Archive for the ‘Data Warehousing’ category

Tracking projects in the warehouse

November 7th, 2009

We’ve started to more formally track the myriad of projects involving IT at UNE just of late.  I’m not directly involved with the process but think at the last count, there were in excess of 130 currently on the go.  The latest Kimball Design Tip #118 that arrived in the email last week is all about managing project backlogs dimensionally and it got me thinking again…

img_5667

I’ve wondered for a while whether it would be worth constructing a dimensional model and associated metadata and reporting capability to assist with IT (or indeed any) project tracking.  I think I’d come to the conclusion that it would be very difficult to capture the current state of all projects in a consistent and accurate way at a frequency that improves on the traditional monthly ’stock take’.  That, after all is the problem with traditional project tracking - it tends to be performed periodically - typically in the form of a weekly, fortnightly or monthly status report.  The Project Manager scurries around getting people to tell them how much work has been done or is remaining against each of the tasks and then rolls it all up to some percentage complete figure.  This process is repeated across many projects every time the status report deadline is looming.
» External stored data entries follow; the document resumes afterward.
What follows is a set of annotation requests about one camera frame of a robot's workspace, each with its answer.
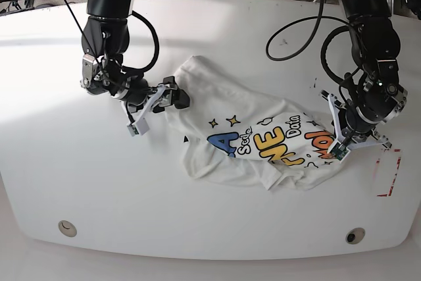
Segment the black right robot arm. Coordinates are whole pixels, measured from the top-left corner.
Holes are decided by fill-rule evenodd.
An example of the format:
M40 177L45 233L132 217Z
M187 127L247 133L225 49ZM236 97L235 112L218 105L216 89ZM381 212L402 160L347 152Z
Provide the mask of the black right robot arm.
M159 37L153 25L133 11L134 0L88 0L88 20L82 31L81 86L92 95L109 93L124 103L128 114L144 107L148 97L157 92L148 85L144 74L157 63ZM124 53L130 44L128 18L132 16L149 29L153 40L153 55L145 66L124 65Z

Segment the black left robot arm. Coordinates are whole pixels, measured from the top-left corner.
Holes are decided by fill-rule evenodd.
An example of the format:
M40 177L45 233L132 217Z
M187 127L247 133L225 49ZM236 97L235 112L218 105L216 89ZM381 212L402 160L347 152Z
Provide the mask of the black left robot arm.
M358 82L345 81L351 97L345 121L351 135L363 141L377 124L395 118L406 105L397 63L401 42L386 0L340 1L350 24L351 54L363 71Z

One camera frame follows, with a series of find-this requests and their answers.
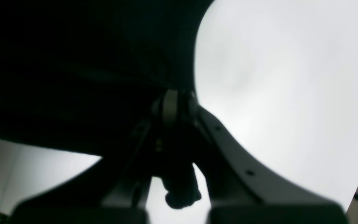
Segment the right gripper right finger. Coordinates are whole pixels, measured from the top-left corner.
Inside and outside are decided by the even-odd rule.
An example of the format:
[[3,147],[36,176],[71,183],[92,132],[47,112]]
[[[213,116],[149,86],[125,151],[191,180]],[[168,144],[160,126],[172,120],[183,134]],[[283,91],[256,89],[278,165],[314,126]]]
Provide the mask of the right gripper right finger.
[[195,163],[211,209],[208,224],[346,224],[340,206],[270,170],[247,152],[190,94],[197,133]]

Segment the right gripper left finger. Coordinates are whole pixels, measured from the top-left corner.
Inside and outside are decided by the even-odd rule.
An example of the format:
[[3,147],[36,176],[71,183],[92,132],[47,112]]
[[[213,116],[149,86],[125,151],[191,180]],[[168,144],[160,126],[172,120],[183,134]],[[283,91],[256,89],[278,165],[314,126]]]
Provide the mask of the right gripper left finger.
[[21,203],[12,224],[145,224],[152,168],[150,157],[162,148],[158,131],[177,120],[177,90],[152,104],[125,140],[124,155],[105,156],[69,182]]

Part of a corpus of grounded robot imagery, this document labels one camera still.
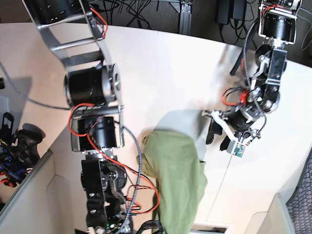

A problem with this is that the status report deadlines aren’t necessarily synchronised so the organisation never has a point in time picture of the status of all of its projects.  The only way around this problem I know of is to synchronise the dates in which case there is an end of month (or worse) frenzy for a day or two when no one actually does much productive work while the updates are captured.

An alternative might be for the updates to be provided constantly, trickle-fed into some storage medium (like a warehouse perhaps) on a daily basis, ready for reporting on demand at any time. No end of month frenzy and continual currency of all project data.

I realise that the above might not apply to all organisations, perhaps a monthly reporting frequency is fine and perhaps there are other reasons for needing to use this approach.  I also realise that consulting organisations are serving both internal and client reporting needs which aren’t necessarily aligned - perhaps all the more reason for a more flexible dimensional approach?

If we decided to try and implement such a system, the critical component would be the trickle-feeding of the daily updates into the warehouse.  Using Scrum as our development approach really helps in getting status updates on a current sprint and many of the modern tools, including the one we use, store the tasks and updates in a relational database that could be interrogated by a nightly ETL process.  The project backlog would have to exist and be estimated for the entire known project but of course as that flexed, so too would the multi-project reporting.

Aside from being able to report using BI tools, another nice thing about having project reporting in the warehouse would be around conformed dimension reporting where we exploit pre-existing warehouse content.  This enables reports such as Staff Project FTE : Staff Total FTE by Department Ratio which could illustrate commitment or investment in projects or programs of work at any point in the organisational structure.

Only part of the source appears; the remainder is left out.